Brief:
Please repeat the lines below, exactly and only, from the one that holds "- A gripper" through the one that holds "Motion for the".

# # # # # # #

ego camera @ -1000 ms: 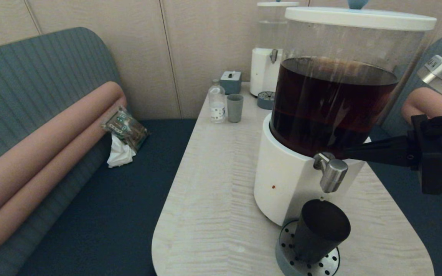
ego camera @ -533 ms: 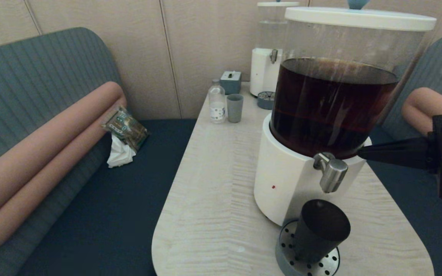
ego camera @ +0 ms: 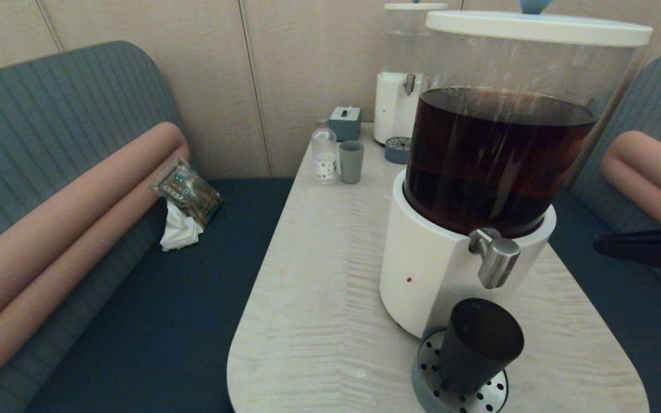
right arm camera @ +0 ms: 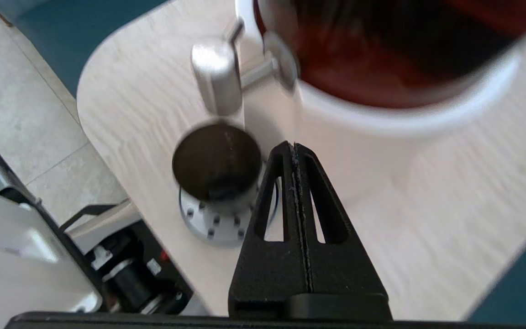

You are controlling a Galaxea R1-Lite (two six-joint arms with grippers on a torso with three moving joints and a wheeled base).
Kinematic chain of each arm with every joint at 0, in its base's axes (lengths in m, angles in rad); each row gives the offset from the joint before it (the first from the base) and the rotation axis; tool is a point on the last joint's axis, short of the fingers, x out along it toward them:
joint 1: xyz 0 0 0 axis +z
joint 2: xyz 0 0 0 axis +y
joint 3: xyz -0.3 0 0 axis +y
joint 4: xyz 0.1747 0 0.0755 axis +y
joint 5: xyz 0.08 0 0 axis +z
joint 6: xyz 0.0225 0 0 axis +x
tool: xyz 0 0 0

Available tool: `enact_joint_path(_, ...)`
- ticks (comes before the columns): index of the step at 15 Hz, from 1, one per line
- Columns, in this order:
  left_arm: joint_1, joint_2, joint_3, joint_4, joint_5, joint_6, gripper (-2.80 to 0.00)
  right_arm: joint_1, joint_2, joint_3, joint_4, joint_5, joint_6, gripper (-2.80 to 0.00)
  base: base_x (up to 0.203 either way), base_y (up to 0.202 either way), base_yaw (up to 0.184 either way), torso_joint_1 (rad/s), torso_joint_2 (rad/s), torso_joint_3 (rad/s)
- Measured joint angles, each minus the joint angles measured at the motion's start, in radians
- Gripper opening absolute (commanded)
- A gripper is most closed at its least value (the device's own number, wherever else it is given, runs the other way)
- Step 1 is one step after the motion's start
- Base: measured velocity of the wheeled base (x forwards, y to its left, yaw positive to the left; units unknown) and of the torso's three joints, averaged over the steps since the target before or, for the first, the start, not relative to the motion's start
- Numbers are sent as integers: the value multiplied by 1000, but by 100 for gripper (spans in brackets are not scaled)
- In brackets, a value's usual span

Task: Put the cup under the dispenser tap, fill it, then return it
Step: Turn off the faucet

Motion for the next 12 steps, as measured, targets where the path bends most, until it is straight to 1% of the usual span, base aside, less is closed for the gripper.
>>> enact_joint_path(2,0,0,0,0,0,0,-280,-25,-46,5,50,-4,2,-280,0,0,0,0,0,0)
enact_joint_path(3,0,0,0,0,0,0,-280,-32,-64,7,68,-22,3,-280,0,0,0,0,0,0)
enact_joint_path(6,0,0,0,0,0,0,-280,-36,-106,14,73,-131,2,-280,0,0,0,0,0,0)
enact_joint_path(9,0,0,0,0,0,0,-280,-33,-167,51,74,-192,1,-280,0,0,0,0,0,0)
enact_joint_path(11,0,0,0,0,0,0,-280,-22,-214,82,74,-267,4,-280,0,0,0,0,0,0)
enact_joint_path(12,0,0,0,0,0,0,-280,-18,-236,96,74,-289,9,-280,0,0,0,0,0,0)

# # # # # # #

Task result:
- A gripper is most closed at its least value (the device's own number, wherever else it is given, runs the other way)
- Step 1 is one step after the motion's start
- Base: measured velocity of the wheeled base (x forwards, y to its left, yaw positive to the left; units unknown) and of the torso's three joints, averaged over the steps since the target before or, for the first, the start, not relative to the motion's start
- Numbers are sent as integers: the value multiplied by 1000, but by 100 for gripper (spans in brackets are not scaled)
- In brackets, a value's usual span

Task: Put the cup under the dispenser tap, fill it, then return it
Step: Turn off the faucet

Motion for the next 12 steps, as measured, targets where the path bends most, until it is straight to 1% of the usual span, base aside, less is closed for the gripper.

Nothing remains to be added to this answer.